On April 30, 2021, the Company completed the initial public offering of common shares through its agent, Canaccord Genuity Corp. (the “Agent”). The offering of 3,000,000 common shares (the “Offering”) was fully subscribed for gross proceeds of $300,000 (Note 6).
The Company’s common shares were listed on the Canadian Securities Exchange on April 29, 2021, and began trading under the symbol “LWD” on May 3, 2021 (the “Listing Date”). On October 1, 2021, the trading symbol was changed to “HAMR” in association with the name change.
The Company’s principal business activities include the acquisition and exploration of mineral property assets. As at September 30, 2021, the Company holds an interest in an early stage mineral exploration property and the Company had not yet determined whether the Company’s mineral property asset contains a deposit of minerals that is economically recoverable. The recoverability of amount shown for exploration and evaluation asset is dependent upon the discovery of economically recoverable reserves, confirmation of the Company’s interest in the underlying mineral claims, the ability of the Company to obtain the necessary financing to complete the development of and the future profitable production from the property or realizing proceeds from its disposition. The outcome of these matters cannot be predicted at this time and the uncertainties cast significant doubt upon the Company’s ability to continue as a going concern.

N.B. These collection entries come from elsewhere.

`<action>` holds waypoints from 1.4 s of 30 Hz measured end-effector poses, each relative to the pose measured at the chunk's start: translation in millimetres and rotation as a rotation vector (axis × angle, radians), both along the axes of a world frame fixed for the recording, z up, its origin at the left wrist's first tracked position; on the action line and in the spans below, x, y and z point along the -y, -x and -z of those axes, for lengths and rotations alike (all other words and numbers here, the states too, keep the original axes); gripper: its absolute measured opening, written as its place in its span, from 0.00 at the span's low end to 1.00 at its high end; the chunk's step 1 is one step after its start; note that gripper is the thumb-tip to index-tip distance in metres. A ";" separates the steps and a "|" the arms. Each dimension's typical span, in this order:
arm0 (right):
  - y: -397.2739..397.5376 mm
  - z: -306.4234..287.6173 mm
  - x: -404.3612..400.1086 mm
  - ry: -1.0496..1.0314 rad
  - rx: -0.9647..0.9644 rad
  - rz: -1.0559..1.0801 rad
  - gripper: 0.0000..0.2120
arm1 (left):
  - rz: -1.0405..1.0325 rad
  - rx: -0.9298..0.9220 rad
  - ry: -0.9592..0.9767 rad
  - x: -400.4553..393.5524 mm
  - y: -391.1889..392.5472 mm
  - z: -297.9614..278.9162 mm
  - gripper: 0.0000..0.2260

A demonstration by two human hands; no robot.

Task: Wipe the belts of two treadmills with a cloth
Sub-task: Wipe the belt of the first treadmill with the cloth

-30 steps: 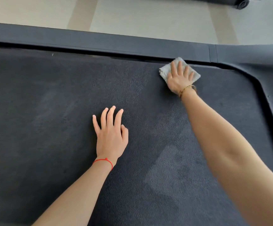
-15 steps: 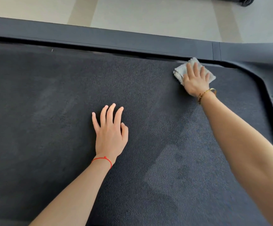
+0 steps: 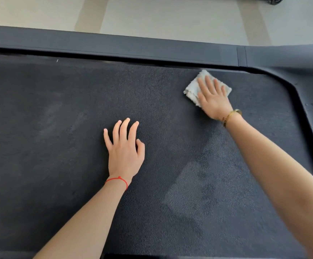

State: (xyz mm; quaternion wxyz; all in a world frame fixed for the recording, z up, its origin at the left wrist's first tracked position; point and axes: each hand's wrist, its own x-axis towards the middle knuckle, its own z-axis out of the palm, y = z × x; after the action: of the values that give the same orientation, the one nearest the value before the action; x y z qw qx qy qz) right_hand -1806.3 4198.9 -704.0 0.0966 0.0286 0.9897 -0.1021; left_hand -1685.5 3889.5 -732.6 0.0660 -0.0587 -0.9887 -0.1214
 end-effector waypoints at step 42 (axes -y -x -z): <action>-171.4 -4.5 69.0 0.097 -0.012 -0.004 0.25 | 0.010 -0.001 -0.056 -0.4 -1.8 -3.9 0.21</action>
State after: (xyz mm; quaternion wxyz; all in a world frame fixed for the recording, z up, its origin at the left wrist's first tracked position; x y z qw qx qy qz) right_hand -1634.9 4129.8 -699.5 0.0923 0.0214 0.9841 -0.1499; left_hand -1683.7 3889.9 -728.7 0.0677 -0.0620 -0.9845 -0.1496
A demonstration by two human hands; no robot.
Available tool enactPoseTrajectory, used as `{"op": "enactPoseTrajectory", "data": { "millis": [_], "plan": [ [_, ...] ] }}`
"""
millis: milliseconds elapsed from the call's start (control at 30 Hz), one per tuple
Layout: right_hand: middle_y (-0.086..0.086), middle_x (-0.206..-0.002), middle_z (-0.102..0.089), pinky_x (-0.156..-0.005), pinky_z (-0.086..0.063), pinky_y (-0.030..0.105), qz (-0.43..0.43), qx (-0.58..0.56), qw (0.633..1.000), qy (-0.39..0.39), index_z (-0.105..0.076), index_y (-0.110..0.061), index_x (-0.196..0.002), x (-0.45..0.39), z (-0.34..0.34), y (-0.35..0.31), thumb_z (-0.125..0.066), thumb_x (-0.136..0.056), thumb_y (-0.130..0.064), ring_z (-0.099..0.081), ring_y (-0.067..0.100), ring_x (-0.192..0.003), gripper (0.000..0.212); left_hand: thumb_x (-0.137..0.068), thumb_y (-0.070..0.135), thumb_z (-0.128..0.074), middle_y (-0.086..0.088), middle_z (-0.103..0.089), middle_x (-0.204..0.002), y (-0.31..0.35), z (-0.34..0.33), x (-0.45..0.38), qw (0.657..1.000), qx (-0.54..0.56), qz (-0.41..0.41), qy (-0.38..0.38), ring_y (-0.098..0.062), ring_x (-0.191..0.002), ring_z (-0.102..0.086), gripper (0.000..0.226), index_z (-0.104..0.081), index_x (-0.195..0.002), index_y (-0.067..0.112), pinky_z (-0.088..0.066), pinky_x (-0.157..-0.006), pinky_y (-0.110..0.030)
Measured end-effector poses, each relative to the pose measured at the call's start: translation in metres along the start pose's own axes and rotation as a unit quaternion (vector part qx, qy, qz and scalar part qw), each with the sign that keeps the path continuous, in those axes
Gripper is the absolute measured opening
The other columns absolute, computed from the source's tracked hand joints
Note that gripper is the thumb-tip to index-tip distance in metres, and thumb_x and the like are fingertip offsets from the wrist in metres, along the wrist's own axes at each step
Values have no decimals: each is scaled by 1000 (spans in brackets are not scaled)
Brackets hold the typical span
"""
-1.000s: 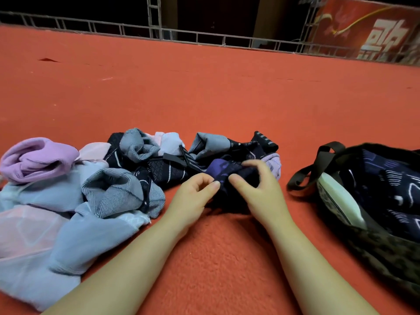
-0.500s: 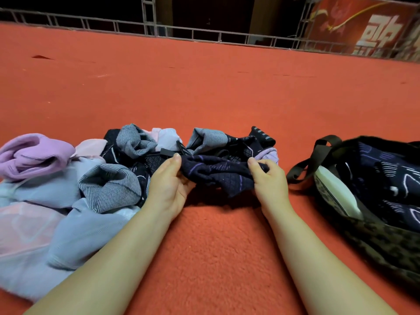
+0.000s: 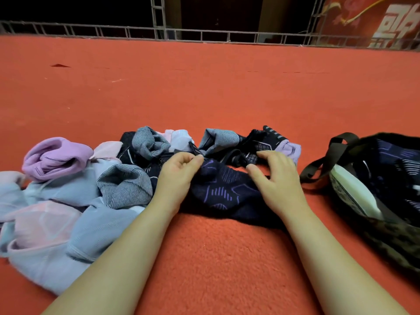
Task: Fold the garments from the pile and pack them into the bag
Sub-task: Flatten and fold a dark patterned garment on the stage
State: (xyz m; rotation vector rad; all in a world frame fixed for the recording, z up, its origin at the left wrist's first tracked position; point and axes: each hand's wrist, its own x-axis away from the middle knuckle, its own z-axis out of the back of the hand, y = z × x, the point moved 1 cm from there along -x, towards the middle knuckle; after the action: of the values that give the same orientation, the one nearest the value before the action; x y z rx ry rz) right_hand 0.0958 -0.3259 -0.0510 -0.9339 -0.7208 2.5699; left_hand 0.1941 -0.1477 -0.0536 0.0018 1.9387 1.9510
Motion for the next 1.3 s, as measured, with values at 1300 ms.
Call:
{"op": "enactPoseTrajectory", "data": {
  "millis": [1300],
  "plan": [
    [14, -94, -72, -79, -57, 37, -262, -591, 732, -213, -71, -9, -97, 6, 7, 11, -58, -80, -25, -70, 25, -80, 27, -90, -1, -55, 5, -55, -57, 0, -6, 7, 979, 126, 126, -98, -1, -46, -51, 17, -56, -78, 11, -47, -47, -17]
  ]
}}
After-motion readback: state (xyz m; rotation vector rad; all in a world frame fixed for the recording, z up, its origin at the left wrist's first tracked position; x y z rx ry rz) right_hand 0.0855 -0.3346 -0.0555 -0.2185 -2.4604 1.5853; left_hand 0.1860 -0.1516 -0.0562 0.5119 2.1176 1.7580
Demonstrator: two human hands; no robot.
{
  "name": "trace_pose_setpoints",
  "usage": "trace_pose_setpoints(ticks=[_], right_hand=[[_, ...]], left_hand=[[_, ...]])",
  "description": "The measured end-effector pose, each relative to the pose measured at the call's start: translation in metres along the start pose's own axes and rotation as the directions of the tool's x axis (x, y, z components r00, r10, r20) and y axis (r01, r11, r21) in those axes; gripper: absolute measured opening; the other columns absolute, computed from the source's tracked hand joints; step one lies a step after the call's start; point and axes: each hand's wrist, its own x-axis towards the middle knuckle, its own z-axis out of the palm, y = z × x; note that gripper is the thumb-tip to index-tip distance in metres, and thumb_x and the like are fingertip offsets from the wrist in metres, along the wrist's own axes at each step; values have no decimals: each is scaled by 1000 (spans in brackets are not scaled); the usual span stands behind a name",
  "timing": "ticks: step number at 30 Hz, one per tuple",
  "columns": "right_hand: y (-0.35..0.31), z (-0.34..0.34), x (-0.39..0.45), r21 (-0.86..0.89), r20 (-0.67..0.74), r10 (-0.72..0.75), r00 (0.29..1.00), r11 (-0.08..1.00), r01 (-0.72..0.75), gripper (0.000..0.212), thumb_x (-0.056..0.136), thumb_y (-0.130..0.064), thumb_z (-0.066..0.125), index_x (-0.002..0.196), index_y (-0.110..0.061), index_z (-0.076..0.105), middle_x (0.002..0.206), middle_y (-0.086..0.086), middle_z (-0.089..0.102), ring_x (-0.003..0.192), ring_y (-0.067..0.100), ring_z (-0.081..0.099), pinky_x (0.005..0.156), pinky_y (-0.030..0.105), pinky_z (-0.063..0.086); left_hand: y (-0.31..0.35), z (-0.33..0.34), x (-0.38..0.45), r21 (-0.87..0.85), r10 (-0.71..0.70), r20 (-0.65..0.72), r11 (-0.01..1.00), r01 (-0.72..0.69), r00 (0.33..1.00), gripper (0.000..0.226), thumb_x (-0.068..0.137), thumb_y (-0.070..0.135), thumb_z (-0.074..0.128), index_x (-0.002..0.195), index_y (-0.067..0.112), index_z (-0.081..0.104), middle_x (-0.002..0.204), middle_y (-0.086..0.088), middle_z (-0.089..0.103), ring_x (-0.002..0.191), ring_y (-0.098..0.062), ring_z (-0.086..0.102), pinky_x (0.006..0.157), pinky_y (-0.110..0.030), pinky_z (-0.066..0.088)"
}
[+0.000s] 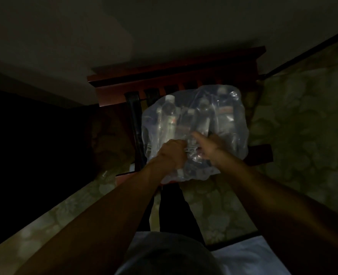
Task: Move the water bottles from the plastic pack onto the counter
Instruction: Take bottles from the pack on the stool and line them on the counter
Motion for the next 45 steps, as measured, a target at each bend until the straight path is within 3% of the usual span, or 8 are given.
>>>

The Company had a deficit of $1,766,365 as of September 30, 2021 (September 30, 2020 – $200,417), which has been funded by the issuance of equity. The Company’s ability to continue its operations and to realize its assets at their carrying values is dependent upon obtaining additional financing and generating revenues sufficient to cover its operating costs. These financial statements do not give effect to any adjustments which would be necessary should the Company be unable to continue as a going concern and therefore be required to realize its assets and discharge its liabilities in other than the normal course of business and at amounts different from those reflected in these financial statements.
COVID‐19
In March 2020, the World Health Organization declared coronavirus COVID‐19 a global pandemic. This contagious disease outbreak, which has continued to spread, and any related adverse public health developments, has adversely affected workforces, economies, and financial markets globally, potentially leading to an economic downturn. It is not possible for the Company to predict the duration or magnitude of the adverse results of the outbreak and its effects on the Company’s business or results of operations at this time.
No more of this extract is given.